▼

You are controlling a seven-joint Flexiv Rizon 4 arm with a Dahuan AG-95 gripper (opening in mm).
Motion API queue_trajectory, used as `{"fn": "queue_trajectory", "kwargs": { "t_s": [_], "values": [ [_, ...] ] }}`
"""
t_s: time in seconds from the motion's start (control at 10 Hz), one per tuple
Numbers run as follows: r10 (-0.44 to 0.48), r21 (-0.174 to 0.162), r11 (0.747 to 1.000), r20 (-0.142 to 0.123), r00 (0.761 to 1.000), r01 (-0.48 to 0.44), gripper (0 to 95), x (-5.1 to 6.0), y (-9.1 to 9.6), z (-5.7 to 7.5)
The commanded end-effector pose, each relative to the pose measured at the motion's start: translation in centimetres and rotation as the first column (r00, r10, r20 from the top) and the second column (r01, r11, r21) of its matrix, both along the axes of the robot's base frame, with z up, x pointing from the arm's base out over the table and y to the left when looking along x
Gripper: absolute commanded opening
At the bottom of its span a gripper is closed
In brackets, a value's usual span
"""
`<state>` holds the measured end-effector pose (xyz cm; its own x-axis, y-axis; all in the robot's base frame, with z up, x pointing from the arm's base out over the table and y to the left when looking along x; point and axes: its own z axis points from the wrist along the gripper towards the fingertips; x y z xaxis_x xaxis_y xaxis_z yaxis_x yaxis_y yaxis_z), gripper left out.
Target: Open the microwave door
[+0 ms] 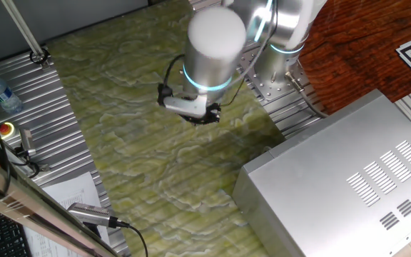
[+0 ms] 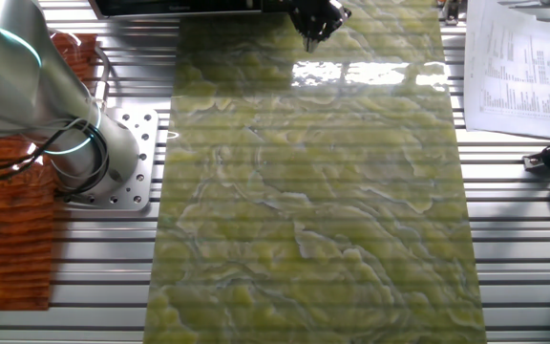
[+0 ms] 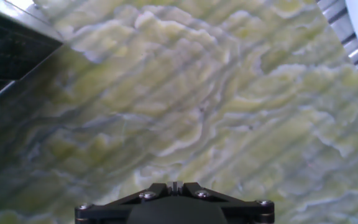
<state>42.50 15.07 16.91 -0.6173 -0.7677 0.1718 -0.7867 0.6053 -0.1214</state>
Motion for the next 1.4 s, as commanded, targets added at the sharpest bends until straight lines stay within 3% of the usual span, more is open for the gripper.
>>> {"fn": "queue_trajectory", "kwargs": {
  "t_s": [0.1,0.4,0.5,0.6,0.7,0.8,0.9,1.1,1.2,1.3,1.4],
  "values": [
    [0.129,0.051,0.990,-0.017,0.992,-0.128,0.0,-0.4,1.0,0.3],
    [0.289,0.069,0.956,-0.021,0.957,-0.287,0.0,-2.8,5.1,1.0],
    [0.320,0.068,0.946,-0.021,0.947,-0.318,0.0,-3.3,5.6,1.2],
    [0.413,0.065,0.909,-0.018,0.911,-0.411,19.0,-4.2,6.2,1.5],
    [0.487,0.064,0.872,-0.017,0.873,-0.485,19.0,-4.7,6.6,1.7],
    [0.578,0.055,0.815,-0.006,0.816,-0.577,19.0,-4.7,6.7,1.5],
    [0.582,0.054,0.812,0.000,0.813,-0.581,19.0,-4.8,6.8,1.4],
    [0.454,0.028,0.891,0.006,0.891,-0.454,19.0,-4.7,6.8,1.4],
    [0.444,0.030,0.896,0.007,0.896,-0.444,19.0,-4.7,6.8,1.4],
    [0.468,0.032,0.883,0.009,0.884,-0.468,19.0,-4.7,6.8,1.4],
    [0.522,0.035,0.852,0.020,0.853,-0.522,19.0,-4.7,6.8,1.4]
  ]
}}
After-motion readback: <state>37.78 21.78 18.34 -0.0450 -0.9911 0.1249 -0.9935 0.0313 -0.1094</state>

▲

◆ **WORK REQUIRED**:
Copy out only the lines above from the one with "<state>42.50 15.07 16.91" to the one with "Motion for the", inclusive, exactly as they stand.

◆ **EXERCISE RESULT**:
<state>42.50 15.07 16.91 -0.6173 -0.7677 0.1718 -0.7867 0.6053 -0.1214</state>
Motion for the next 1.4 s, as commanded, targets added at the sharpest bends until straight lines stay within 3% of the usual span, more is open for the gripper.

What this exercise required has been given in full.